Мила покачала головой:
— Он давно уже ушёл.
— Умер?
— Нет, что ты, — Мила явно удивилась. — Ведь это наше посмертие, наша вторая жизнь. Однажды умершие не могут умереть снова. Он просто ушёл, рассеялся. Возможно, тогда, когда понял, что ему всё же не удалось вернуть ту самую девушку, что он любил.
Так-так, таймаут!
Это в каком это смысле «однажды умершие»?
— Я не умирала, — сказала Аста вслух.
Мила раскрыла было рот, потом закрыла и внимательно посмотрела на Асту. Снова покачала головой:
— Живые не могут стать старшими. Мы все — получили вторую жизнь, будучи на грани смерти. Я думаю, именно так появились первые старшие: когда один из пары умирал, но слишком сильно любил другого, чтобы уйти навсегда. Один становился для оставшегося ангелом-хранителем, а когда, в свою очередь, второй оказывался на пороге смерти, первый делился с ним своей силой.

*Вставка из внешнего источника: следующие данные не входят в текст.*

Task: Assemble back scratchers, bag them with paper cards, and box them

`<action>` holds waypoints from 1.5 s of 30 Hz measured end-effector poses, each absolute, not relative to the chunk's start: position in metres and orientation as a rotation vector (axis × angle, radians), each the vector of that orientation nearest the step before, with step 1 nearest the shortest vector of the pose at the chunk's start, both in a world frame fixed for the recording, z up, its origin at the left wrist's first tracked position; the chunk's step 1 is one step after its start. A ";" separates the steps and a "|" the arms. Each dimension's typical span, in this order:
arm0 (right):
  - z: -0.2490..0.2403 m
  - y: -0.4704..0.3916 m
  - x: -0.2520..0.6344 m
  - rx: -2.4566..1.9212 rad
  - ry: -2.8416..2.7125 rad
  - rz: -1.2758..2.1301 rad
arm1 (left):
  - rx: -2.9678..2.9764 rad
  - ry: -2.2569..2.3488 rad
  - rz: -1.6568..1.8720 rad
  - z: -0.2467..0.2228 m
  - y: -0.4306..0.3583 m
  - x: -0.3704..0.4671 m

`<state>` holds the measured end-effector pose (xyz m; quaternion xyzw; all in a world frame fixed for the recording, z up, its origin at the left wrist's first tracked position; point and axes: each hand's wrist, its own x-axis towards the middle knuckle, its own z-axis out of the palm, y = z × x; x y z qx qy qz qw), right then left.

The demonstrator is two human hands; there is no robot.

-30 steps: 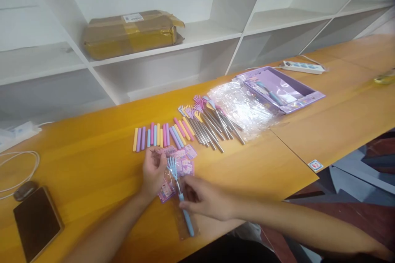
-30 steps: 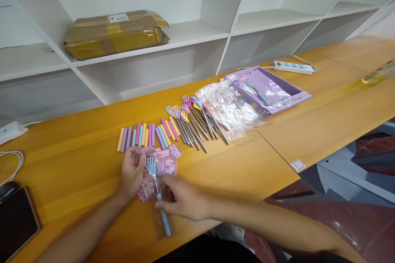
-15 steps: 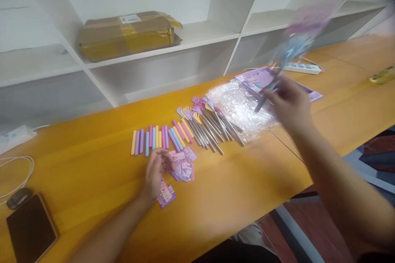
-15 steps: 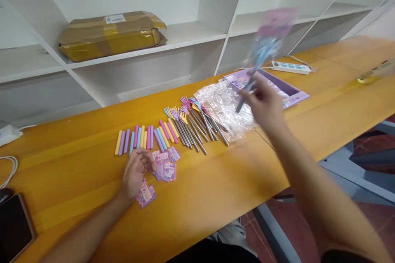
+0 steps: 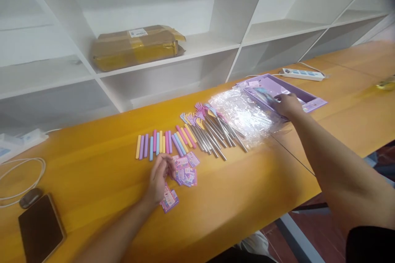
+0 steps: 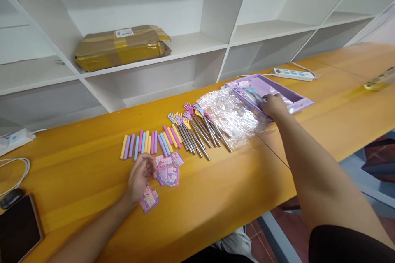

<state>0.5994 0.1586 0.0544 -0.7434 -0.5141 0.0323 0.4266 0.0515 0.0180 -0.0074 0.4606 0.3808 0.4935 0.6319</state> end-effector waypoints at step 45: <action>-0.005 0.089 0.403 -2.222 -1.856 -0.132 | 1.300 0.992 0.937 -0.008 0.018 0.047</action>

И забирал его с собой.
— Но я не была на пороге смерти! — что Мила несёт?
Та не успела возразить, как Аста вспомнила.
Тёмная комната с окном нараспашку. Ледяной октябрьский ветер треплет занавески, кружится по комнате, как голодный волк — но Аста ничего не замечает, словно сама не теплее температуры воздуха.
Отвращение к еде, а потом и к питью. Долгие часы в без движения и даже почти без мыслей, странном ступоре, полусне-полутрансе.
Что-что, а на живого человека это и впрямь не очень похоже.
— Ты... — простенькое местоимение почему-то заставило Асту запнуться, — ты... тоже умерла?
Мила кивнула. Беспощадно пояснила:
— У меня был рак. Последняя стадия. Я долго боролась, но потом устала. И тогда пришёл тот, который впоследствии стал моим мужем.